### PROBLEM STATEMENT
Looking through the data below, work out how many lines have the word "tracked". Reply with that number only.

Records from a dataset
________________

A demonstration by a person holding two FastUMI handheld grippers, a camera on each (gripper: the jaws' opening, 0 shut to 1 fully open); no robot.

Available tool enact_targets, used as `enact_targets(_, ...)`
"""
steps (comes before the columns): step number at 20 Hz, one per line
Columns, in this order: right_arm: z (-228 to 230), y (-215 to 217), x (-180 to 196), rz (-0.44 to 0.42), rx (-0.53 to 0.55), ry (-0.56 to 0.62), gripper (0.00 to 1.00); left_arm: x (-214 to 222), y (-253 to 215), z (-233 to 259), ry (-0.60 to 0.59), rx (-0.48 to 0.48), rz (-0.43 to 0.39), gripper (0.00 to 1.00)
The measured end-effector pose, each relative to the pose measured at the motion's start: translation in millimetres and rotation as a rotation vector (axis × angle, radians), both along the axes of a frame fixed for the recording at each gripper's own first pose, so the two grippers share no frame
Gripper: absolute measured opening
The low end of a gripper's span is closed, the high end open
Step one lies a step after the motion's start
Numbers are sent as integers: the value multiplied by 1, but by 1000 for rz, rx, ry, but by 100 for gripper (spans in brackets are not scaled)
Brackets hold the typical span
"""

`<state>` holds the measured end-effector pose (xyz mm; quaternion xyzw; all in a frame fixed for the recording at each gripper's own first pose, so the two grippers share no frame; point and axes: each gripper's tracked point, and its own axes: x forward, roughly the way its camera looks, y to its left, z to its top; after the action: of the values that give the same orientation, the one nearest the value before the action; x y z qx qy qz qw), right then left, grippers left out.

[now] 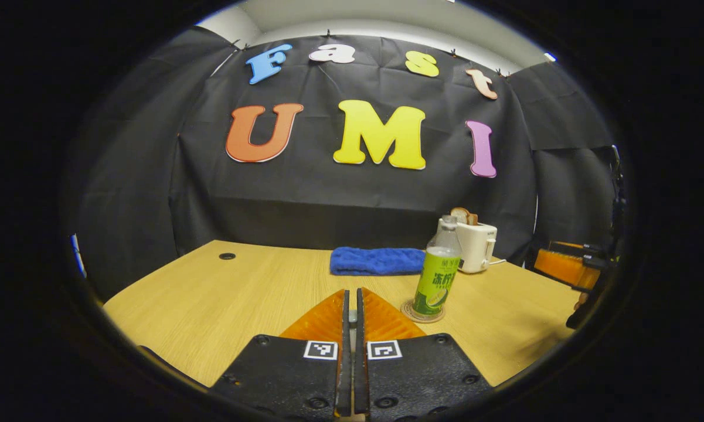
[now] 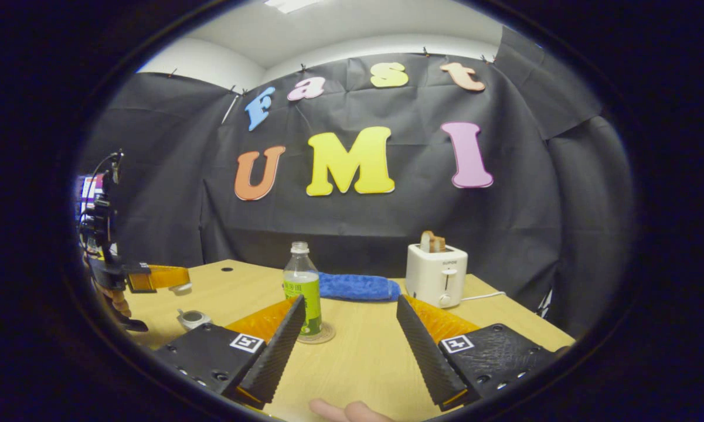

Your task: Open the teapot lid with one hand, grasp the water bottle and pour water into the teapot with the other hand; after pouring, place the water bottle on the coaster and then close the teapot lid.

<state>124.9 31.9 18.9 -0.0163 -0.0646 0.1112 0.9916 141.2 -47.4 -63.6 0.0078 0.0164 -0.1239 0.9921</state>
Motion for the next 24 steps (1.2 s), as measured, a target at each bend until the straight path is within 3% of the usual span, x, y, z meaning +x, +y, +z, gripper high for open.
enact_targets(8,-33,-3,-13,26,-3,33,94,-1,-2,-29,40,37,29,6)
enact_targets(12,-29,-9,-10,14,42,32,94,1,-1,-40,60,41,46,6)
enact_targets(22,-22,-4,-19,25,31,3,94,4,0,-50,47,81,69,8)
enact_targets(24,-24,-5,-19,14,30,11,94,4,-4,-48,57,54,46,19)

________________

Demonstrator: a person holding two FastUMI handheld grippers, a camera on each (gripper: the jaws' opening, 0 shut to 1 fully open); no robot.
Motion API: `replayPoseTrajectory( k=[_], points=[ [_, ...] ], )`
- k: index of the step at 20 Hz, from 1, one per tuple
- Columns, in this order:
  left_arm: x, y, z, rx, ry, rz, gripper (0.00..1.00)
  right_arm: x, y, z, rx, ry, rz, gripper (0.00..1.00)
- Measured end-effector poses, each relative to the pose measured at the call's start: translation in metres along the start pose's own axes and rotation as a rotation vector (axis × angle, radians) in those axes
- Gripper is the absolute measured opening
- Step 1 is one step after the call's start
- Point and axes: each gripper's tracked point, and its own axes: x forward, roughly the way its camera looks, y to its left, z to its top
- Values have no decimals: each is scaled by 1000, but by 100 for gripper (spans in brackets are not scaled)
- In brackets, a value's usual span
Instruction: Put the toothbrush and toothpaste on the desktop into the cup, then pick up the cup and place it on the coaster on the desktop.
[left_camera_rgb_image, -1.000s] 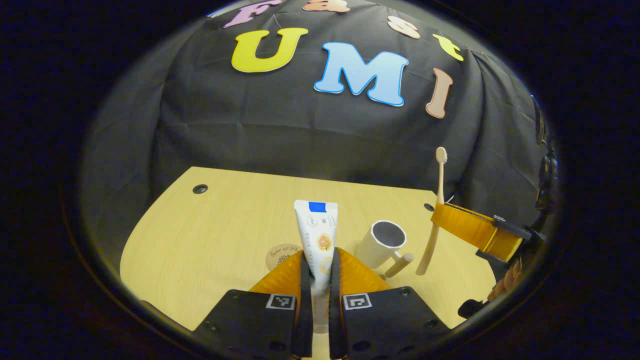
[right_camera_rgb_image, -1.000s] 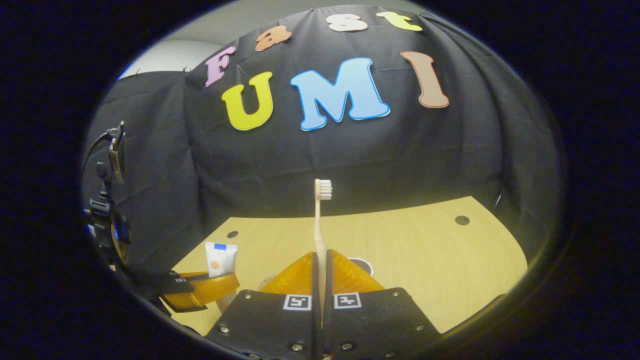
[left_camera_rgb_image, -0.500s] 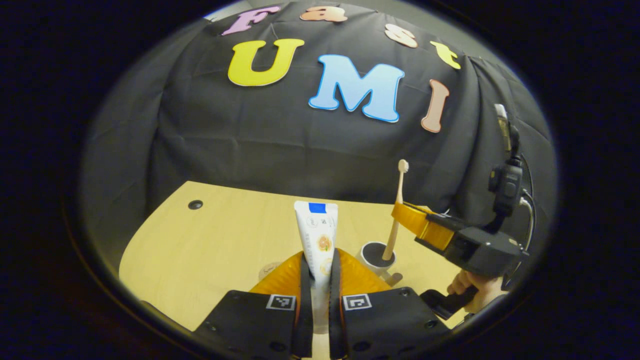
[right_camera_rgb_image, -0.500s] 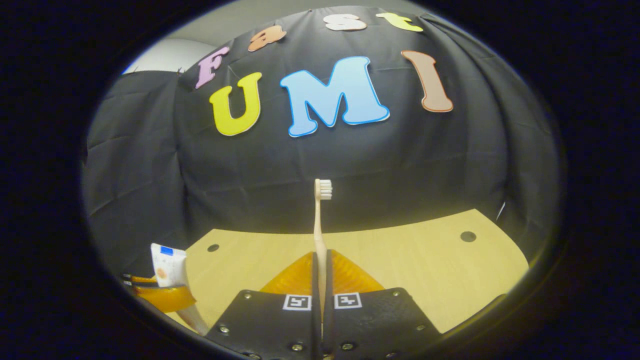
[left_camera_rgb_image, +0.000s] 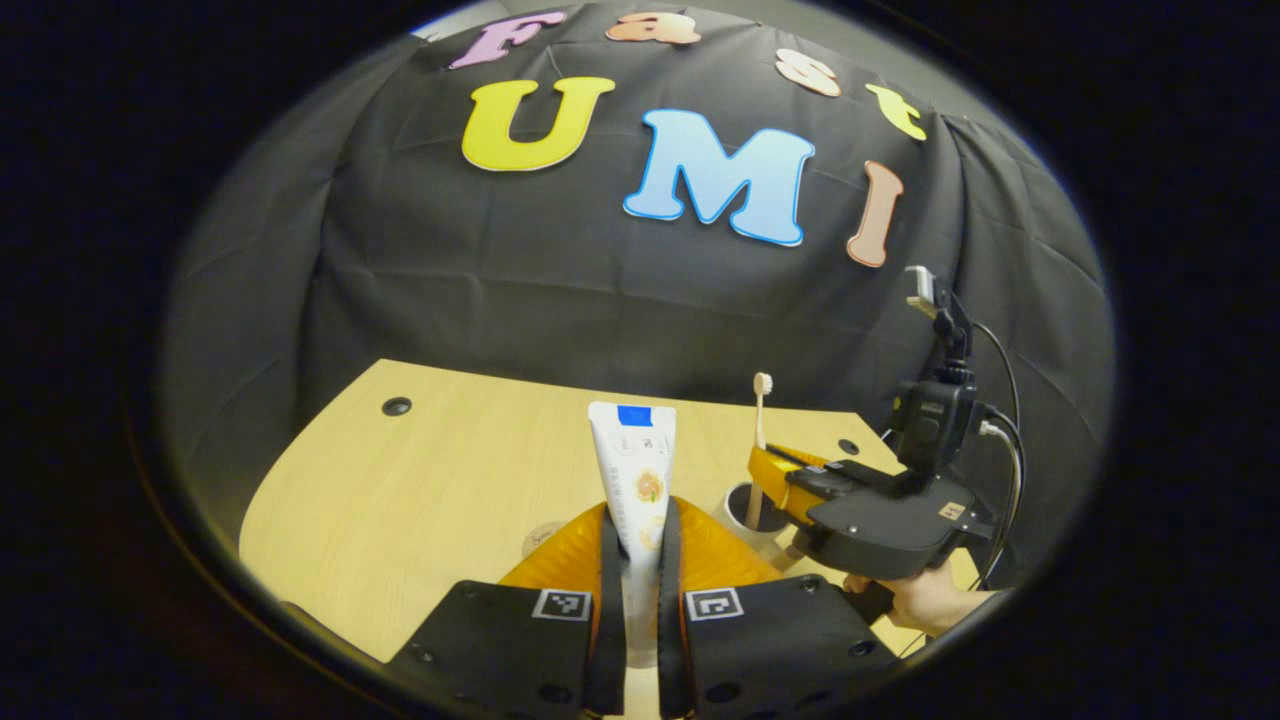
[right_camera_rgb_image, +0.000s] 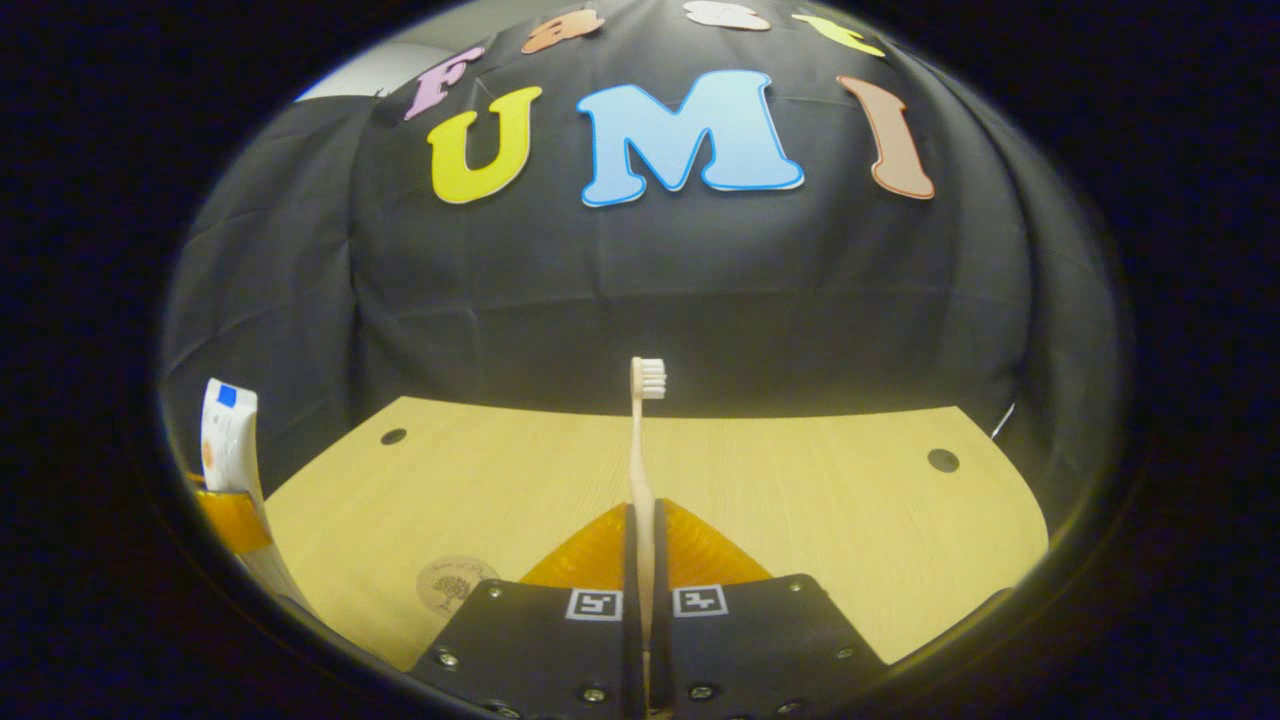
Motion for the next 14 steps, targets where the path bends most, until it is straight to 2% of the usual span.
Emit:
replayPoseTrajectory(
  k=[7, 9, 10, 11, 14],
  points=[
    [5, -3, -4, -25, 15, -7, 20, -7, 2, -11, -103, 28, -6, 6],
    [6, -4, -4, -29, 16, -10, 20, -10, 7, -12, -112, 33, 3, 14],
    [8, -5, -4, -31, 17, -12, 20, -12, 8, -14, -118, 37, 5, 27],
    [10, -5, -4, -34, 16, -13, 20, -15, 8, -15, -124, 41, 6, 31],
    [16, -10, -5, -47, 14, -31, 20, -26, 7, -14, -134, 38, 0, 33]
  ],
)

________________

### WRITTEN ANSWER
2